Consider: YHOO has 12.5k employees but will post just $4.3bn of revenue this year ($345k/employee). AOL has a third as many employees (4.5k) but generates over half as much revenue ($2.7bn), or $590k/employee, close to double YHOO’s efficiency. And while clearly not a perfect comp, Google generates $60bn in revs on an employee base of 55k, for just over $1mm/employee. Clearly scale helps Google and the business is not all search/display advertising (though it is, mostly, search); but just by looking at AOL, it’s quite clear a new manager at YHOO would look to clear the decks, fire a good portion (25%?) of the workforce, and tighten the expense budget considerably.

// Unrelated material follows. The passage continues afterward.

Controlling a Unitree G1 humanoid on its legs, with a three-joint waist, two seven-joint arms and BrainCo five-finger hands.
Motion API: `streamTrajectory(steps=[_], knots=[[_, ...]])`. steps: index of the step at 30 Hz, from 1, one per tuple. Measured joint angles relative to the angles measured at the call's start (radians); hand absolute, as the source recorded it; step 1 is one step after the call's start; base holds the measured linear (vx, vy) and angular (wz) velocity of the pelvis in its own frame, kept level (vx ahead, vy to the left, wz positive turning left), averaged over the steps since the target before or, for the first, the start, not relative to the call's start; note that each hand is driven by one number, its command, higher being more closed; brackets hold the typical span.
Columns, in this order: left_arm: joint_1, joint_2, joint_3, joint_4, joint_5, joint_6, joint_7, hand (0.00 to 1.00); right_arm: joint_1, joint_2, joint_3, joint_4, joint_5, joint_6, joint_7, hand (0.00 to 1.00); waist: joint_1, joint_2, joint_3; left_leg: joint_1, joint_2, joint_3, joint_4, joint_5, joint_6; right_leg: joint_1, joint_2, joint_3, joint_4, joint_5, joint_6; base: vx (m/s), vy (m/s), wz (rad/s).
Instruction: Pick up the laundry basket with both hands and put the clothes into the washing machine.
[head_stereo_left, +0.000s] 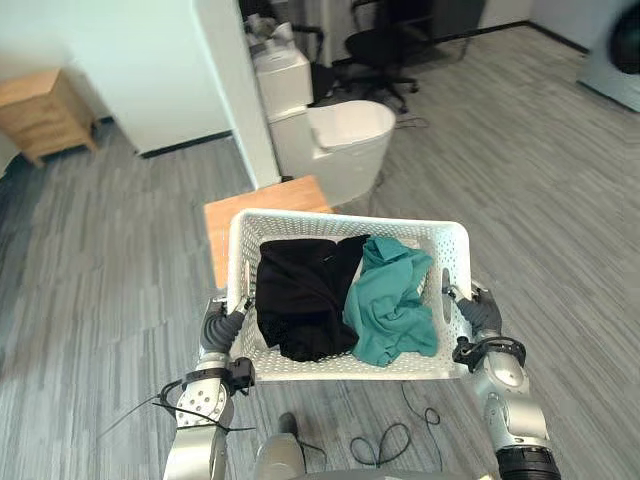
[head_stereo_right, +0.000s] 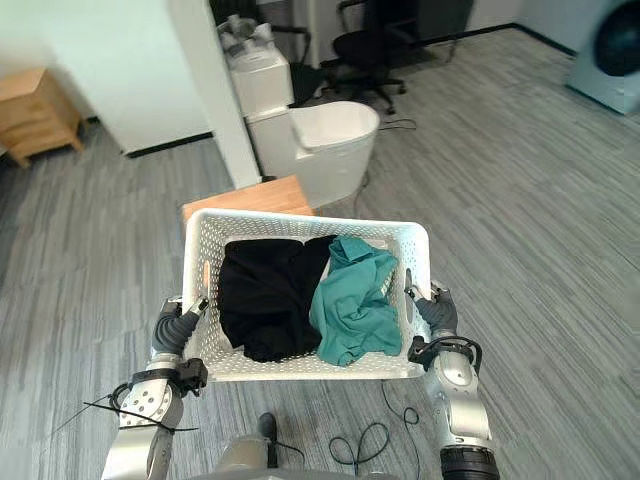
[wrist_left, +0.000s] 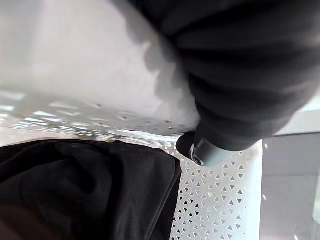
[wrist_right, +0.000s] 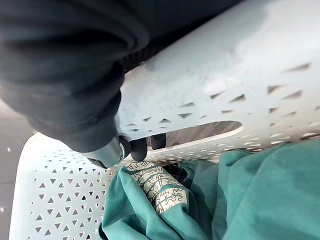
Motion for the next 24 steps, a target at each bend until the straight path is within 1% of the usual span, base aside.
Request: streamTrajectory(steps=[1, 2, 3, 4, 5, 6, 7, 8, 9, 10, 11, 12, 13, 14, 15, 16, 17, 19, 20, 21, 23, 24], knots=[[0.003, 0.001, 0.0, -0.004, 0.0, 0.0, 0.001, 1.0, 0.0, -0.001, 0.003, 0.0, 0.001, 0.0, 0.001, 1.0, 0.0, 0.008, -0.002, 0.014, -0.005, -0.03, 0.013, -0.047, 0.003, -0.02, 0.013, 0.041, 0.006, 0.006, 0.002, -0.12, 0.158, -1.66], [0.004, 0.001, -0.001, -0.005, 0.0, -0.001, 0.003, 1.0, 0.004, 0.0, 0.003, -0.002, 0.001, -0.003, 0.005, 1.0, -0.006, 0.016, -0.003, 0.034, -0.01, -0.061, 0.015, -0.109, 0.017, -0.051, 0.029, 0.097, 0.018, 0.017, 0.008, -0.13, 0.171, -1.71], [-0.001, 0.003, -0.005, -0.005, 0.0, -0.002, 0.003, 1.0, 0.005, 0.001, 0.0, -0.003, 0.001, -0.009, 0.006, 1.0, -0.01, 0.016, -0.002, 0.051, -0.009, -0.063, -0.002, -0.161, 0.018, -0.098, 0.043, 0.171, 0.027, 0.033, 0.018, -0.17, 0.215, -2.05], [-0.006, 0.017, -0.01, -0.007, 0.0, -0.004, 0.005, 1.0, 0.006, 0.003, -0.003, -0.011, 0.001, -0.009, 0.006, 1.0, -0.028, -0.012, 0.011, 0.056, -0.019, -0.007, -0.004, -0.171, 0.03, -0.139, 0.038, 0.247, 0.02, 0.062, 0.034, -0.15, 0.203, -1.87], [-0.006, 0.023, -0.009, -0.007, -0.001, -0.005, 0.008, 1.0, 0.007, 0.008, -0.006, -0.019, 0.001, -0.008, 0.007, 1.0, -0.037, -0.028, 0.019, 0.055, -0.022, 0.023, 0.003, -0.181, 0.037, -0.152, 0.035, 0.282, 0.005, 0.079, 0.041, -0.16, 0.206, -1.57], [-0.009, 0.024, -0.01, -0.007, -0.001, -0.005, 0.012, 1.0, 0.018, 0.014, -0.01, -0.036, -0.001, -0.008, 0.008, 1.0, -0.053, -0.047, 0.029, 0.053, -0.025, 0.063, 0.015, -0.19, 0.046, -0.163, 0.032, 0.326, -0.021, 0.112, 0.05, -0.15, 0.208, -1.61], [-0.01, 0.024, -0.014, -0.007, -0.001, -0.005, 0.014, 1.0, 0.038, 0.022, -0.017, -0.062, -0.003, -0.008, 0.008, 1.0, -0.058, -0.062, 0.036, 0.053, -0.016, 0.135, 0.034, -0.203, 0.06, -0.194, 0.038, 0.373, -0.04, 0.167, 0.051, -0.14, 0.234, -2.11], [-0.01, 0.025, -0.018, -0.01, 0.0, -0.005, 0.014, 1.0, 0.054, 0.027, -0.025, -0.084, -0.005, -0.008, 0.008, 1.0, -0.057, -0.062, 0.036, 0.052, 0.004, 0.217, 0.052, -0.211, 0.071, -0.229, 0.051, 0.352, -0.059, 0.238, 0.034, -0.12, 0.224, -2.27], [-0.012, 0.028, -0.018, -0.017, 0.0, -0.005, 0.014, 1.0, 0.056, 0.04, -0.034, -0.093, -0.014, -0.008, 0.01, 1.0, -0.065, -0.061, 0.036, 0.053, 0.015, 0.277, 0.057, -0.216, 0.08, -0.245, 0.052, 0.283, -0.113, 0.31, -0.01, -0.09, 0.14, -2.11], [-0.028, 0.03, -0.015, -0.02, 0.004, -0.005, 0.012, 1.0, 0.054, 0.056, -0.044, -0.098, -0.025, -0.009, 0.011, 1.0, -0.067, -0.051, 0.04, 0.056, 0.041, 0.344, 0.047, -0.213, 0.09, -0.248, 0.039, 0.172, -0.152, 0.343, -0.064, -0.12, 0.101, -1.95], [-0.051, 0.036, -0.006, -0.019, 0.017, -0.002, 0.006, 1.0, 0.05, 0.075, -0.055, -0.1, -0.032, -0.011, 0.01, 1.0, -0.07, -0.055, 0.049, 0.076, 0.042, 0.422, 0.043, -0.214, 0.099, -0.272, 0.013, -0.023, -0.061, 0.272, -0.079, -0.11, 0.087, -1.8], [-0.05, 0.035, -0.001, -0.019, 0.032, -0.002, 0.005, 1.0, 0.049, 0.088, -0.058, -0.1, -0.04, -0.01, 0.011, 1.0, -0.073, -0.049, 0.053, 0.1, 0.042, 0.467, 0.039, -0.218, 0.106, -0.266, -0.007, -0.124, 0.0, 0.202, -0.098, -0.11, 0.102, -1.46], [-0.048, 0.034, 0.002, -0.019, 0.033, -0.002, 0.005, 1.0, 0.05, 0.092, -0.058, -0.1, -0.041, -0.011, 0.011, 1.0, -0.076, -0.041, 0.058, 0.116, 0.042, 0.484, 0.037, -0.221, 0.111, -0.259, -0.017, -0.159, 0.027, 0.178, -0.097, -0.07, 0.098, -1.27], [-0.048, 0.034, 0.014, -0.02, 0.035, -0.002, 0.003, 1.0, 0.051, 0.098, -0.057, -0.099, -0.048, -0.01, 0.014, 1.0, -0.085, -0.025, 0.067, 0.153, 0.044, 0.536, 0.029, -0.231, 0.106, -0.25, -0.036, -0.212, 0.065, 0.15, -0.103, -0.06, 0.061, -0.99], [-0.048, 0.034, 0.023, -0.02, 0.035, -0.002, 0.002, 1.0, 0.051, 0.101, -0.055, -0.099, -0.049, -0.01, 0.016, 1.0, -0.084, -0.024, 0.067, 0.161, 0.041, 0.548, 0.03, -0.237, 0.098, -0.25, -0.034, -0.206, 0.054, 0.166, -0.083, -0.05, 0.025, -1.05], [-0.047, 0.029, 0.028, -0.02, 0.038, -0.002, 0.002, 1.0, 0.049, 0.099, -0.051, -0.098, -0.049, -0.011, 0.017, 1.0, -0.085, -0.015, 0.062, 0.166, 0.043, 0.565, 0.028, -0.249, 0.09, -0.247, -0.013, -0.175, 0.012, 0.198, -0.048, -0.03, -0.009, -0.78], [-0.047, 0.026, 0.03, -0.02, 0.043, -0.002, 0.001, 1.0, 0.046, 0.092, -0.047, -0.098, -0.049, -0.011, 0.017, 1.0, -0.085, -0.007, 0.057, 0.16, 0.049, 0.571, 0.017, -0.252, 0.086, -0.24, 0.009, -0.158, -0.05, 0.226, -0.052, -0.01, -0.049, -0.69], [-0.047, 0.023, 0.031, -0.02, 0.046, -0.001, 0.001, 1.0, 0.045, 0.092, -0.046, -0.095, -0.053, -0.01, 0.015, 1.0, -0.085, -0.005, 0.056, 0.154, 0.06, 0.573, 0.013, -0.251, 0.084, -0.221, 0.034, -0.149, -0.122, 0.264, -0.058, 0.03, -0.058, -0.39], [-0.046, 0.022, 0.029, -0.02, 0.053, 0.001, 0.001, 1.0, 0.047, 0.092, -0.046, -0.089, -0.059, -0.01, 0.014, 1.0, -0.089, -0.006, 0.056, 0.156, 0.061, 0.571, 0.01, -0.243, 0.077, -0.202, 0.048, -0.15, -0.162, 0.283, -0.062, 0.1, -0.059, -0.16], [-0.046, 0.015, 0.028, -0.02, 0.056, 0.004, 0.001, 1.0, 0.05, 0.091, -0.046, -0.087, -0.06, -0.01, 0.01, 1.0, -0.091, -0.005, 0.056, 0.168, 0.062, 0.566, 0.003, -0.232, 0.063, -0.186, 0.057, -0.152, -0.18, 0.301, -0.067, 0.12, -0.04, -0.04], [-0.046, 0.01, 0.029, -0.02, 0.067, 0.006, 0.001, 1.0, 0.049, 0.091, -0.046, -0.087, -0.06, -0.01, 0.009, 1.0, -0.088, -0.004, 0.055, 0.189, 0.065, 0.549, -0.013, -0.224, 0.051, -0.167, 0.066, -0.155, -0.183, 0.297, -0.067, 0.13, 0.006, 0.02], [-0.047, 0.01, 0.029, -0.02, 0.071, 0.006, 0.001, 1.0, 0.051, 0.092, -0.045, -0.086, -0.06, -0.01, 0.006, 1.0, -0.089, -0.003, 0.055, 0.202, 0.07, 0.527, -0.013, -0.224, 0.051, -0.149, 0.07, -0.165, -0.179, 0.283, -0.065, 0.12, 0.023, 0.1]])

This leads to the biggest potential wild-card upside for YHOO shareholders: potential new management. If the tax-free spin of BABA fails, and if Tumblr/Yahoo Mobile growth remains anemic, there is a decent, non-zero chance that Marissa Mayer is either forced out and replaced by value-oriented managers, or decides to shop the company to appease the activists who – rightly – would be baying for her blood. By my judgement, she probably really only has a few more quarters of leeway. While her stewardship of the BABA transaction (through IPO at least) was solid and she has repurchased a lot of stock, she hasn’t demonstrated any ability to regenerate the business and engineer growth. She has been at Yahoo for almost 3 years now and has had ample time to recast the company as she sees fit; but frankly, it has not arrested the decline. If I was a YHOO shareholder (and currently I’m not), I would be hoping beyond hope that the BABA spinoff fails and activists use it to oust Mayer, give up on her imperial dream of rebuilding a once-great business, and install a new, value-conscious manager who will either tighten the company’s belt aggressively, or break it up and sell it off for parts (or maybe a bit of both). In that scenario, the stock should crest $50 pretty easily.